| PROBLEM DESCRIPTION |
A verbatim copy of the data below is the required output.

# # # # # # #

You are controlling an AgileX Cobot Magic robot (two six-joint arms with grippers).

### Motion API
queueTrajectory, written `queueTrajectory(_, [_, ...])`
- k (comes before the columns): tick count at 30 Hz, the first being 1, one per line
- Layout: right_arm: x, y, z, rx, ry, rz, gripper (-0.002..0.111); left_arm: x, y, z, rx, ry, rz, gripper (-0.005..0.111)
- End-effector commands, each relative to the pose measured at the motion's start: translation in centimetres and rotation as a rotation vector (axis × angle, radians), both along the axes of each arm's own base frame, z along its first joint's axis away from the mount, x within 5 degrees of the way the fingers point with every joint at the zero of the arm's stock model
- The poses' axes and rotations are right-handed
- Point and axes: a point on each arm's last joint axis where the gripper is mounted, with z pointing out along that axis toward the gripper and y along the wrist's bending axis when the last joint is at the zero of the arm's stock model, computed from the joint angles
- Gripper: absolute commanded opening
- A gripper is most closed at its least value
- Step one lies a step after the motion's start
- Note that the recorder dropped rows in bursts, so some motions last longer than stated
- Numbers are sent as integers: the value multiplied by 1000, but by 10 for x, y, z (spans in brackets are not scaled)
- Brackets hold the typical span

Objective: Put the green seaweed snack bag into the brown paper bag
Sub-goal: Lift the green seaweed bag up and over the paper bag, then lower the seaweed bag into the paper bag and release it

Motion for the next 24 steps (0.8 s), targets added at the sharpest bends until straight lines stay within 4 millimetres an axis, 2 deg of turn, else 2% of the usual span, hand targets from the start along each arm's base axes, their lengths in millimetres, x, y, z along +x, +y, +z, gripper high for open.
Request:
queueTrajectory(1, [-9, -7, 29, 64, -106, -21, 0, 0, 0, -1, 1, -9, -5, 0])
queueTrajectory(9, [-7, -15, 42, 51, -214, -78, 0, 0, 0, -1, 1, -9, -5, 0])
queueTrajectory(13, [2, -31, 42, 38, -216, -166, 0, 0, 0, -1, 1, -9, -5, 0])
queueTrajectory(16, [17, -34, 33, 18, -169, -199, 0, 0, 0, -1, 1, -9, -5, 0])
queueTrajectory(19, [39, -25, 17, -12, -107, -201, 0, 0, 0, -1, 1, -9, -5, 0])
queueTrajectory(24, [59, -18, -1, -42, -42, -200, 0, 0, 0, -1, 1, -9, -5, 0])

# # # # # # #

| FINISHED EXERCISE |
You are controlling an AgileX Cobot Magic robot (two six-joint arms with grippers).

### Motion API
queueTrajectory, written `queueTrajectory(_, [_, ...])`
- k (comes before the columns): tick count at 30 Hz, the first being 1, one per line
- Layout: right_arm: x, y, z, rx, ry, rz, gripper (-0.002..0.111); left_arm: x, y, z, rx, ry, rz, gripper (-0.005..0.111)
- End-effector commands, each relative to the pose measured at the motion's start: translation in centimetres and rotation as a rotation vector (axis × angle, radians), both along the axes of each arm's own base frame, z along its first joint's axis away from the mount, x within 5 degrees of the way the fingers point with every joint at the zero of the arm's stock model
- The poses' axes and rotations are right-handed
- Point and axes: a point on each arm's last joint axis where the gripper is mounted, with z pointing out along that axis toward the gripper and y along the wrist's bending axis when the last joint is at the zero of the arm's stock model, computed from the joint angles
- Gripper: absolute commanded opening
- A gripper is most closed at its least value
- Step one lies a step after the motion's start
- Note that the recorder dropped rows in bursts, so some motions last longer than stated
- Numbers are sent as integers: the value multiplied by 1000, but by 10 for x, y, z (spans in brackets are not scaled)
- Brackets hold the typical span

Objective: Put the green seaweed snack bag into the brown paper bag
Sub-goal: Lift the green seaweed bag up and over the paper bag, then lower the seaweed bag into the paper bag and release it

Motion for the next 24 steps (0.8 s), targets added at the sharpest bends until straight lines stay within 4 millimetres an axis, 2 deg of turn, else 2% of the usual span, hand targets from the start along each arm's base axes, their lengths in millimetres, x, y, z along +x, +y, +z, gripper high for open.
Request:
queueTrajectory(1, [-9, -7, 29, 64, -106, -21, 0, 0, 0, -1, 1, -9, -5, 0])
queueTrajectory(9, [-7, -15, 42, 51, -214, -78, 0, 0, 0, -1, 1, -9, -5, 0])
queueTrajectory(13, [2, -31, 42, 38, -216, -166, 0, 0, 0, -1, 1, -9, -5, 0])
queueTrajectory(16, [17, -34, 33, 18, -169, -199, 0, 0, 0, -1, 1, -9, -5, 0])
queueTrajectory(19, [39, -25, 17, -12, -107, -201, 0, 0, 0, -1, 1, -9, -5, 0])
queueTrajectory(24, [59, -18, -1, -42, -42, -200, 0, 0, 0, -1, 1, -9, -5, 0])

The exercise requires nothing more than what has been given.